Monday, November 24, 2008

GENESIS 4:11-12 - Curses: How Far?

“'Now you are cursed from the ground, which has opened its mouth to receive your brother’s blood from your hand. When you cultivate the ground, it will no longer yield its strength to you; you will be a vagrant and a wanderer on the earth.'”

FYI: I'm writing this post months following my original analysis of the verses which it's linked to (prompted by questions arising from reading about Cain's curse in Genesis 4:11-12).

Curses: How Far?

All Christians - so far as I know - accept the notion that God's original curse upon Adam & Eve (and the serpent) were hereditary and as such, affect us all to this day (a pre-supposition I subconsciously worked from in my analysis of those verses here and here).

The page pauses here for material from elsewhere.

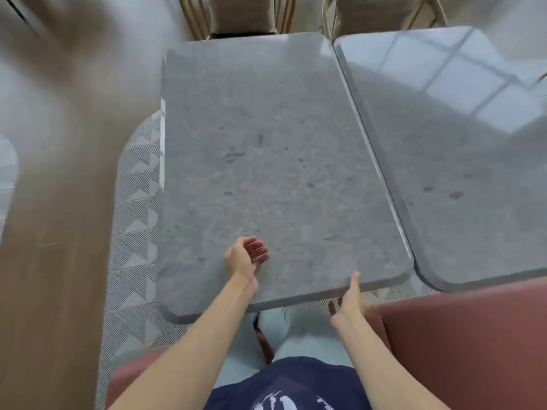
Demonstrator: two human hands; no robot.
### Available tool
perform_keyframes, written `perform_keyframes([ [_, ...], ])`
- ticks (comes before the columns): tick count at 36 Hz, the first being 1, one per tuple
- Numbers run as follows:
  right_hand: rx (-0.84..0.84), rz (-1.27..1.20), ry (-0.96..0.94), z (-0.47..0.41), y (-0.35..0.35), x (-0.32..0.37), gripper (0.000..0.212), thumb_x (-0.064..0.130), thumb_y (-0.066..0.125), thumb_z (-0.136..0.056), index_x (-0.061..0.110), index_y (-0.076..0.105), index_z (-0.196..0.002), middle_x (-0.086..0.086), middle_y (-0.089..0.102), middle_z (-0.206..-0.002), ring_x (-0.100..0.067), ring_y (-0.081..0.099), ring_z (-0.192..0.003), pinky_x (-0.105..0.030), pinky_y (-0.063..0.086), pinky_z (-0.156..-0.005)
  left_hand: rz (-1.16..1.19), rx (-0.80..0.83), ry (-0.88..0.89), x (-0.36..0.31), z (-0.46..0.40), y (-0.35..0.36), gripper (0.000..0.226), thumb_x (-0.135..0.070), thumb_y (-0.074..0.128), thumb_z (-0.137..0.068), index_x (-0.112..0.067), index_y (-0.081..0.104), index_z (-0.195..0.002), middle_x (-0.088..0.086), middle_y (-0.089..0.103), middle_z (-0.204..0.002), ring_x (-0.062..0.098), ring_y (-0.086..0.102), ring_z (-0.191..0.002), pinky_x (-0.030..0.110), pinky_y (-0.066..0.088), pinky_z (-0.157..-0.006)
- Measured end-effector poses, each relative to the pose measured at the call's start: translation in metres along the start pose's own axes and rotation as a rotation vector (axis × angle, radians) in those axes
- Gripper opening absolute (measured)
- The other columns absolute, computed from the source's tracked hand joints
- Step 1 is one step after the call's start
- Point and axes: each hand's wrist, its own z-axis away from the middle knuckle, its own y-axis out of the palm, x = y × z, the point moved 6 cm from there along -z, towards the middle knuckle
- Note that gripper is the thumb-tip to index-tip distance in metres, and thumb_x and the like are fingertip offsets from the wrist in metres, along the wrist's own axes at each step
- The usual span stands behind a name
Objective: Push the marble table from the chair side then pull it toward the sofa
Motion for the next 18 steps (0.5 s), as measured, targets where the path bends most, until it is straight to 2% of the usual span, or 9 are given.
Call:
perform_keyframes([
  [2, 0.275, -0.159, 0.112, -0.007, 0.011, -0.009, 0.064, 0.065, 0.070, -0.077, 0.014, 0.062, -0.114, -0.008, 0.065, -0.111, -0.025, 0.063, -0.095, -0.040, 0.054, -0.081, 0.046, -0.125, 0.050, 0.014, 0.009, -0.023, 0.019, -0.006, 0.049, -0.088, -0.004, 0.060, -0.072, 0.009, 0.059, -0.055, 0.020, 0.056, -0.040, 0.026, 0.049, -0.042],
  [4, 0.443, -0.251, 0.148, -0.011, 0.020, -0.014, 0.062, 0.063, 0.071, -0.077, 0.014, 0.064, -0.114, -0.012, 0.067, -0.112, -0.029, 0.064, -0.100, -0.044, 0.054, -0.084, 0.076, -0.244, 0.080, 0.030, 0.022, -0.048, 0.020, -0.006, 0.048, -0.084, -0.005, 0.057, -0.066, 0.008, 0.054, -0.049, 0.022, 0.050, -0.037, 0.024, 0.044, -0.038],
  [7, 0.547, -0.263, 0.144, -0.012, 0.027, -0.015, 0.060, 0.054, 0.070, -0.083, 0.013, 0.064, -0.126, -0.015, 0.068, -0.123, -0.031, 0.066, -0.106, -0.045, 0.053, -0.094, 0.128, -0.364, 0.046, 0.060, 0.042, -0.076, 0.025, -0.013, 0.049, -0.082, -0.010, 0.049, -0.056, 0.003, 0.046, -0.037, 0.020, 0.041, -0.029, 0.021, 0.036, -0.034],
  [10, 0.605, -0.293, 0.154, -0.010, 0.032, -0.016, 0.062, 0.052, 0.065, -0.089, 0.011, 0.060, -0.135, -0.015, 0.066, -0.128, -0.032, 0.065, -0.110, -0.044, 0.048, -0.105, 0.138, -0.446, -0.094, 0.095, 0.056, -0.093, 0.032, -0.032, 0.058, -0.086, -0.011, 0.050, -0.064, 0.005, 0.050, -0.047, 0.016, 0.044, -0.026, 0.024, 0.039, -0.038],
  [12, 0.631, -0.298, 0.143, -0.008, 0.033, -0.015, 0.061, 0.052, 0.062, -0.091, 0.011, 0.058, -0.137, -0.016, 0.067, -0.126, -0.032, 0.064, -0.109, -0.043, 0.050, -0.101, 0.177, -0.403, -0.162, 0.111, 0.061, -0.089, 0.043, -0.050, 0.067, -0.086, -0.010, 0.054, -0.081, 0.007, 0.055, -0.063, 0.017, 0.053, -0.043, 0.029, 0.047, -0.046],
  [14, 0.631, -0.314, 0.139, -0.008, 0.034, -0.015, 0.060, 0.051, 0.061, -0.093, 0.011, 0.058, -0.137, -0.015, 0.069, -0.116, -0.031, 0.066, -0.101, -0.043, 0.053, -0.093, 0.289, -0.246, -0.206, 0.122, 0.058, -0.075, 0.064, -0.064, 0.069, -0.080, -0.008, 0.056, -0.108, 0.011, 0.059, -0.092, 0.022, 0.060, -0.076, 0.035, 0.056, -0.070],
  [16, 0.631, -0.308, 0.131, -0.007, 0.033, -0.016, 0.061, 0.049, 0.062, -0.092, 0.010, 0.057, -0.138, -0.017, 0.068, -0.122, -0.032, 0.065, -0.107, -0.044, 0.052, -0.097, 0.381, -0.104, -0.211, 0.118, 0.052, -0.061, 0.079, -0.068, 0.068, -0.076, -0.009, 0.055, -0.127, 0.011, 0.059, -0.113, 0.026, 0.059, -0.101, 0.039, 0.053, -0.094],
  [18, 0.632, -0.301, 0.133, -0.006, 0.032, -0.017, 0.063, 0.048, 0.065, -0.091, 0.009, 0.056, -0.139, -0.018, 0.063, -0.133, -0.034, 0.061, -0.121, -0.046, 0.049, -0.104, 0.463, -0.052, -0.201, 0.109, 0.046, -0.054, 0.081, -0.068, 0.069, -0.075, -0.013, 0.055, -0.132, 0.010, 0.061, -0.121, 0.027, 0.060, -0.113, 0.043, 0.048, -0.104],
])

Reading about Cain's curse prompted me to backtrack and investigate why it is we make this assumption: Dissecting the verses, we see that God directly curses Adam/Eve/Serpent (i.e. no implication that they are to be hereditary). Is it simply because today's reality affirms it (snakes still slither, women still hurt during childbirth etc)? If so, that's a rather backwards - and potentially dangerous - method of analysis: interpreting the Bible via our reality rather than interpreting our reality via the Bible.

To further make a case against assumptions, a few short verses later, we are told of God's second-ever documented curse (Genesis 4:11-12). Here God curses Cain, again, directly and without implication of heredity, to be "a vagrant and a wanderer" for the murder of his brother, Abel. And yet, a few verses (Genesis 4:17) and a mere generation later, we're told that he builds the city of Enoch for his eponymous son (presumably to settle down in)!

So, how are we to interpret the length of God's curses? Genesis 12:3 records God declaring to Abraham: "And I will bless those who bless you, And the one who curses you I will curse." So does that mean that if one of my ancestors a couple centuries back happened to curse the Jews that I, via bloodlines, am also somehow cursed because of him/her? Or did the curse die with them? Or their children?

How then do Christians objectively justify the permanency of the original curse? More generally, how are we expected to interpret the length and scope of any curse handed down by God?

(back to Genesis 4)

1 comment:

Dan Byrne said...

Interesting thing to study.
So far you've only looked up data on two curses, there are others: the curse on Canaan, the curse on those who curse Israel, the curse on Israel if they were to fail to keep the works of the law, and there may be others.

The only thing that I can think of for why the curse on Adam and Eve is different from the curse on Cain, is that Adam and Eve are not only depicted in scripture as our first parents, but also as paradigmatic representatives of the entire human race. Also, within the first of the curse on the serpent there is an extension of "to her seed" "to your seed" suggesting a generational cursing which provides the context for the other two curses. Don't know though. Good question.